The American Civil Liberties Union of San Diego helped negotiate the settlement. As part of the agreement, principal David Le May wrote a formal apology to Hu, acknowledging his rights to distribute the material under the First Amendment and the state education code. The incident will also be cleared from Hu’s record and the school promised not to interfere with the distribution of materials by other students.
The dispute began when Hu attempted to pass out copies of his pamphlet before and after school and during lunch in accordance with the district’s policy for distributing non-school-sponsored materials. Administrators threatened him with disciplinary action unless he collected all of the copies he handed out.
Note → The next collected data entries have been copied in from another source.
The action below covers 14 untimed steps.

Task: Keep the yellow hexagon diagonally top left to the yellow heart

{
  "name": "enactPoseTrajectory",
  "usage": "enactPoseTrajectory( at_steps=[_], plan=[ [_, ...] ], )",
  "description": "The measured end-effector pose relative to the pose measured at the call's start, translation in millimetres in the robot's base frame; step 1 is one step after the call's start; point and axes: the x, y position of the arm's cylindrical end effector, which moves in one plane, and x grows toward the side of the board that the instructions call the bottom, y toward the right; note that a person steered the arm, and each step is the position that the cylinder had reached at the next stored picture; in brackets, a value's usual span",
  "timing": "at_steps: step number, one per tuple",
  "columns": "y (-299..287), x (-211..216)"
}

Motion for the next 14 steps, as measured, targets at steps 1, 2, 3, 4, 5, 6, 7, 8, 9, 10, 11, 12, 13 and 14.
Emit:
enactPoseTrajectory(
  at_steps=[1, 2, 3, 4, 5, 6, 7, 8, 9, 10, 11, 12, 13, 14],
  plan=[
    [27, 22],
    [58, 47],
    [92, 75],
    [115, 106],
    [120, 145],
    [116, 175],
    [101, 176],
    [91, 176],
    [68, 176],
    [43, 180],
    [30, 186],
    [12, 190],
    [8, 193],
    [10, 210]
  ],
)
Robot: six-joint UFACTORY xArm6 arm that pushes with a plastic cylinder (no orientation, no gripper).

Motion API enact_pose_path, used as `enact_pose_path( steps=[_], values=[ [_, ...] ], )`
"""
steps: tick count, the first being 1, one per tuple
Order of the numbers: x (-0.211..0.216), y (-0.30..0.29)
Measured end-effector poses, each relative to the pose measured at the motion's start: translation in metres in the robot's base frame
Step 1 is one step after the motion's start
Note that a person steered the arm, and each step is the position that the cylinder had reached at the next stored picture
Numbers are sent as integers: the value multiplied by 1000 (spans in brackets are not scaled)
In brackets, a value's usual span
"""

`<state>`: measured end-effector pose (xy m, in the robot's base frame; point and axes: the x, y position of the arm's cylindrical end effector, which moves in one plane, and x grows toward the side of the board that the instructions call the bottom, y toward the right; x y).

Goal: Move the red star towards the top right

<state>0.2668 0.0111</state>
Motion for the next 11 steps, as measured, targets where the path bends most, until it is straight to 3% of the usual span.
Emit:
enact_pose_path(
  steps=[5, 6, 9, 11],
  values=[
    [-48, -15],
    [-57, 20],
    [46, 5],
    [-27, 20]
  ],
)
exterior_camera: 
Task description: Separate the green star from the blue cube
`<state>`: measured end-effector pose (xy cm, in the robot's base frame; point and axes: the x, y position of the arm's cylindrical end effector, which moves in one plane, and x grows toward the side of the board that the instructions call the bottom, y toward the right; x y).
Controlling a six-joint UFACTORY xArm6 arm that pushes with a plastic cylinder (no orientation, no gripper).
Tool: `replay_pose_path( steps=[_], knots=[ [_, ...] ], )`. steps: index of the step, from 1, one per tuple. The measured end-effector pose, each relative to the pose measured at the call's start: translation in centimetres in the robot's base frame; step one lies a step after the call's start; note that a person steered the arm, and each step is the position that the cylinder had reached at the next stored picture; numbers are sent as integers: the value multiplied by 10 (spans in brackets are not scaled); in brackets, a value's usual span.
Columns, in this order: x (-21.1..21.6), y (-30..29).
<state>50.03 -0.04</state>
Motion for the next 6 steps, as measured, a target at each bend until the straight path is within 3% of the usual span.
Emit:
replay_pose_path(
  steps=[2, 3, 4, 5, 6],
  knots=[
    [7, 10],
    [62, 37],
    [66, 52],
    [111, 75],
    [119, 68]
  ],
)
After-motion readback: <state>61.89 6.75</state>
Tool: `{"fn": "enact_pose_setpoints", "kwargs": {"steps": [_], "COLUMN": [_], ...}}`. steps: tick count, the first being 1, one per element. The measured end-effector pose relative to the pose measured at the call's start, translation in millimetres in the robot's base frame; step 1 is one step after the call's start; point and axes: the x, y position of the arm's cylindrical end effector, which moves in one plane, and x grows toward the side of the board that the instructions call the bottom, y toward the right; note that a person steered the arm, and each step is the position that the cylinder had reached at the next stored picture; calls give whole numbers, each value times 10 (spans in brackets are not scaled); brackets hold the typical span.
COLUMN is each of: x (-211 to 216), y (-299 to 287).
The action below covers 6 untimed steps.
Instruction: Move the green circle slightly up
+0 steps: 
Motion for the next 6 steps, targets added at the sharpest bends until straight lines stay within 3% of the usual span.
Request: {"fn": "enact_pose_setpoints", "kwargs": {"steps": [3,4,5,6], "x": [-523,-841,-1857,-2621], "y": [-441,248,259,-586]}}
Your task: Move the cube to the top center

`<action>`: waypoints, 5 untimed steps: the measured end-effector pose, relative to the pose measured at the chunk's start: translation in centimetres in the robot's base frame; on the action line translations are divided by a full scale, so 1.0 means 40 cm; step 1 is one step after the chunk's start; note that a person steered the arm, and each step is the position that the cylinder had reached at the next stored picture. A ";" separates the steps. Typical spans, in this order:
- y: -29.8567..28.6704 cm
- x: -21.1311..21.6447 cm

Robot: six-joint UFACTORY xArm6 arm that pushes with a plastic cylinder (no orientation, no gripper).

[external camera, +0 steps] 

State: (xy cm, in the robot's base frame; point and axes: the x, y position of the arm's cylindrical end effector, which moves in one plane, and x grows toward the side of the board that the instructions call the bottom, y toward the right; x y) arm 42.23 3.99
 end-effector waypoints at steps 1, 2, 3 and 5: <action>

When Hu refused to comply, his bag was searched and administrators took the pamphlets.
The ACLU hailed the settlement as a victory for students.
“School administrators cannot ban the distribution of student material merely because they disagree with what those materials say,” said Dale Manicom, a volunteer attorney with the San Diego chapter. “Students do not lose their constitutional rights just because they have crossed the threshold of a school building”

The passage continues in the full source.